What the exercise asks:
Copy the following listing word for word.

Given information:
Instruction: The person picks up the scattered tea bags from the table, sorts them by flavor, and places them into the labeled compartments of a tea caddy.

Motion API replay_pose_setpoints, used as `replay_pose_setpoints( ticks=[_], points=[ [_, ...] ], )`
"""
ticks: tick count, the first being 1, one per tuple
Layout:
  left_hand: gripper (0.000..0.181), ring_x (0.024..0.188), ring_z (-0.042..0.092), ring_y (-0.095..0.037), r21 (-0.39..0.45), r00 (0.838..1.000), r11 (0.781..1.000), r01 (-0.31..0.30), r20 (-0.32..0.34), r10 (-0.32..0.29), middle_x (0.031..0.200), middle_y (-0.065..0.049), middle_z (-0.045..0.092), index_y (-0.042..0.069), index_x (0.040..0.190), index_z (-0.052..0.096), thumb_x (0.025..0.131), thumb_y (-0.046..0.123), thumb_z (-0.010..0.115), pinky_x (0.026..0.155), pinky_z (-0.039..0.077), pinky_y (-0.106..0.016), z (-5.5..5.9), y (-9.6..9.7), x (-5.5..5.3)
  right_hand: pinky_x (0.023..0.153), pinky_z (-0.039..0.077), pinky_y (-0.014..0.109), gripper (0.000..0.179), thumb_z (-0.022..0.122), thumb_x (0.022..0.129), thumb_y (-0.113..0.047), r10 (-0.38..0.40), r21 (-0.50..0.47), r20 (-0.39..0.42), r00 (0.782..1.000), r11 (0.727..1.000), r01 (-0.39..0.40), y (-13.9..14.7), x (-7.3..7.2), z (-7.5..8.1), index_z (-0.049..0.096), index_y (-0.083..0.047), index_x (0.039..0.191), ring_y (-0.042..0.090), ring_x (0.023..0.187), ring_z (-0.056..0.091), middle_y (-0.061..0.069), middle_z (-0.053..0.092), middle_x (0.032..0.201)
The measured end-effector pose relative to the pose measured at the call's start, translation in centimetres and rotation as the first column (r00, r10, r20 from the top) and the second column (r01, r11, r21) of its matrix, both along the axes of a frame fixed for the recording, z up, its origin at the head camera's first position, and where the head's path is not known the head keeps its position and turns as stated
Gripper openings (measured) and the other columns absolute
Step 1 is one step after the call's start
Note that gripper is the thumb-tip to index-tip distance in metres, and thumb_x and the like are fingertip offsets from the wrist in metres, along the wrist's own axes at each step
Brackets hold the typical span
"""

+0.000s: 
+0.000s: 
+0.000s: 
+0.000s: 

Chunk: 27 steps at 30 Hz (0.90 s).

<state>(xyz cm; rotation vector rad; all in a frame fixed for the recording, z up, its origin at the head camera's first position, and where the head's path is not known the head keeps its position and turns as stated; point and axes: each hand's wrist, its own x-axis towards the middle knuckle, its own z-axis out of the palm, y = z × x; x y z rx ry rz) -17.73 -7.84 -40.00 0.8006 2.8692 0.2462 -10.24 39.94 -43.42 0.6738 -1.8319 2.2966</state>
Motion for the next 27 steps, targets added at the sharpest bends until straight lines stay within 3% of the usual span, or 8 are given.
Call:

Response box:
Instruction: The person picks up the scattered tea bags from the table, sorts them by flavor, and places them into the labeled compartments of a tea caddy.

Motion API replay_pose_setpoints, used as `replay_pose_setpoints( ticks=[_], points=[ [_, ...] ], )`
"""
ticks: tick count, the first being 1, one per tuple
Layout:
  left_hand: gripper (0.000..0.181), ring_x (0.024..0.188), ring_z (-0.042..0.092), ring_y (-0.095..0.037), r21 (-0.39..0.45), r00 (0.838..1.000), r11 (0.781..1.000), r01 (-0.31..0.30), r20 (-0.32..0.34), r10 (-0.32..0.29), middle_x (0.031..0.200), middle_y (-0.065..0.049), middle_z (-0.045..0.092), index_y (-0.042..0.069), index_x (0.040..0.190), index_z (-0.052..0.096), thumb_x (0.025..0.131), thumb_y (-0.046..0.123), thumb_z (-0.010..0.115), pinky_x (0.026..0.155), pinky_z (-0.039..0.077), pinky_y (-0.106..0.016), z (-5.5..5.9), y (-9.6..9.7), x (-5.5..5.3)
  right_hand: pinky_x (0.023..0.153), pinky_z (-0.039..0.077), pinky_y (-0.014..0.109), gripper (0.000..0.179), thumb_z (-0.022..0.122), thumb_x (0.022..0.129), thumb_y (-0.113..0.047), r10 (-0.38..0.40), r21 (-0.50..0.47), r20 (-0.39..0.42), r00 (0.782..1.000), r11 (0.727..1.000), r01 (-0.39..0.40), y (-13.9..14.7), x (-7.3..7.2), z (-7.5..8.1), index_z (-0.049..0.096), index_y (-0.083..0.047), index_x (0.039..0.191), ring_y (-0.042..0.090), ring_x (0.023..0.187), ring_z (-0.056..0.091), middle_y (-0.061..0.069), middle_z (-0.053..0.092), middle_x (0.032..0.201)
The measured end-effector pose relative to the pose measured at the call's start, translation in centimetres and rotation as the first column (r00, r10, r20 from the top) and the second column (r01, r11, r21) of its matrix, both along the axes of a frame fixed for the recording, z up, its origin at the head camera's first position, and where the head's path is not known the head keeps its position and turns as stated
Gripper openings (measured) and the other columns absolute
Step 1 is one step after the call's start
Note that gripper is the thumb-tip to index-tip distance in metres, and thumb_x and the like are fingertip offsets from the wrist in metres, along the wrist's own axes at each step
Brackets hold the typical span
"""

+0.000s: 
+0.000s: 
+0.000s: 
+0.000s: 

Chunk: 27 steps at 30 Hz (0.90 s).

<state>(xyz cm; rotation vector rad; all in a frame fixed for the recording, z up, its origin at the head camera's first position, and where the head's path is not known the head keeps its position and turns as stated; point and axes: each hand's wrist, its own x-axis towards the middle knuckle, its own z-axis out of the palm, y = z × x; x y z rx ry rz) -17.73 -7.84 -40.00 0.8006 2.8692 0.2462 -10.24 39.94 -43.42 0.6738 -1.8319 2.2966</state>
Motion for the next 27 steps, targets added at the sharpest bends until straight lines stay within 3% of the usual span, or 8 are given.
Call:

This answer requires nothing further.